的場まとば孝介こうすけの処置だけでいい」


 それは雅には関わるなという強い口調だった。


 ――何故?


 疑問が浮かぶのは当然であり、これが本業であれば問いただしているところなのだが、闇医者の仕事は本業ではない。


「はい」


 短い返事と共に女医は踵を返した。


 第一処置室と第二処置室の違いは、精々、ステージから近いか遠いかだけで、中の設備に違いはない。


 入れば肩で息をしている孝介が座っていた。今回は掠り傷とはいえない傷が目立つ。衣装の色が青紫であるから、血の赤は黒く見えた。


 ――それもそうか。


 呪詛じゅそに冒されて万全とは言い難い状態の上に、感知と念動に加えて障壁までも連動させなければならなかった孝介の負担は想像に易い。無傷で切り抜ける事など不可能あるし、第一、雅は孝介自身が断じた通り、強襲突破型の戦闘方法をとっていた。


 石井や美星のように《導》を戦法の中心に据え、郷里を取っての戦闘を得意としていた場合とは、どうしても経過が異なる。


「縫う必要がある。脱げる? それとも切る?」


 全てを感知させられる《方》は女医も身に着けていない。縫合し、その傷に対して《方》を使用するのが最も効率的だ。


「脱げます」


 そう返した孝介に、女医は目を丸くして見せた。障壁を身に着け、念動と連動させられるようになったとはいえ、呪詛の威力は今も孝介の中にある。この短期間で、それを感じさせない動きになれた事は驚愕に値する。如何に紹介したのが自分だとしても。


 ――向いてたんだ。


 それ以上に、妹の世話人としての技量が、特別、優れているという事に驚いた。


「そうか」


 妹の姿が浮かんだところで、女医は思わずそういった。


「え?」


 不思議そうな顔をする孝介に、女医は「何でもない」とはいわない。


「近々、舞台に立つ事になる。強制ではないでしょうけど」


 女医が預言よげんめいた事を口にするが、孝介は首をかしげる角度を深くするばかりだ。



 女医が直感したのは、聡子さとこ安土あづちの関係が露見したという事だった。



 ――だから安奈と繋がっている私は、安奈と繋がっている的場くんしか世話するなって事か。


 安土を排除したいと思っている者が動き始めている。


 ――誰?


 そこまでは分からない。非合法な活動が露見する原因は情報の拡散だ。個人個人が持てる字用法は、可能な限り断片化させるのは常套手段。


 ともあれ、それらはいずれ分かる。巻き込まれたのは確かなのだから。





「……」


 まさにその時、安土は小川から突きつけられていた。


「娘さんが、いたんですね」


 ビルの最上階にあるバーで、小川は並んでカウンターに座る安土へと写真や書類を押しやってきた。


 写真は聡子と女医と安土の写真。


 書類は安土が偽装してきた事を示していた。


 聡子の存在が安土の周りにないのは、別におかしい事ではない。
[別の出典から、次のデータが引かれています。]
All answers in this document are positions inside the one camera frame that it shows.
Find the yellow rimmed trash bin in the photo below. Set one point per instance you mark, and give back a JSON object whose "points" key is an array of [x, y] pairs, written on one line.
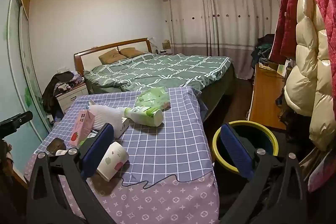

姪と叔母という関係は、そこまで近しいものではないのだから。


 だが全て抹消しているとなれば不自然さが顔を見せてくる。


「もっと上手くやって下さい」


 安土の思考を先回りした小川の発言は、強く苛立ちを掻き立てられる。


 ――確かに、今ならもっと上手くやりますよ!


 世話人として生きるために、ウィークポイントを切り捨てるしかなかった記憶は、苦いという一言では表しきれない。


 今、自分が置かれている現状は、怖れていた事そのままだ。


「駒を出してもらえませんか?」


 要求してきた小川の顔を見返した安土は、そんなもので済むはずがないと直感している。


 当然だ。


「……大きな大会にする気ですか?」


 安土の言葉は、イベント事のようにいうのではない。



 そういう皮肉にするしか手がないからだ。



 安土は小川の他にも、自分へと七対の視線が注がれている事を感じ取っている。


 ――あちらにいるのは、ああ、成る程。


 極力、顔を動かさないように見遣る方向に、4人掛けのテーブル。


 ――ルゥウシェ、バッシュ、美星メイシン、石井……。


 孝介、仁和、矢矯やはぎと因縁を持っている4人。


 その4人とは逆サイドに、3人。


 ――アヤ、とも明津あくつ……。


 こちらは陽大あきひろはじめ弓削ゆげ神名かなとの因縁がある。



 安土が世話人としてついている全員と、浅いとはいい難い因縁の持ち主だった。



「はい、大きな大会に」


 皮肉だと気付く事は、有利だと自覚している小川には調子づかせる事になる。


「ここまで大きくしたら、商品も出せますよ」


 商品――ろくなものではないと想像できるが、想像した中で最も碌でもないものだ。



「勝者の側になったら、我々はあなたの娘の命を」



 馬鹿をいうなと撥ね除ける事はできない。聡子が決して許容できない《導》である医療の《導》を身に着けている事は、もう誰もが知っている事だ。百識の倫理が働けば、安土の理屈だけでは阻止できない。


「……私の百識が勝利したら?」


 安土が態とらしく潜ませた声は、思っている程の効果は発揮してくれなかった。


「望むものを」


 つまり聡子の命を助けるだけだ。


 ――それで皆が納得するといいな。


 小川の予想では、矢矯と仲の悪い弓削や、自分の生活にしがみつくために舞台へ上がっている的場姉弟へ楔を打ち込めるはずだ。


「調整します」


 頼んでいた飲み物に手を付けず、安土は席を立つしかなかった。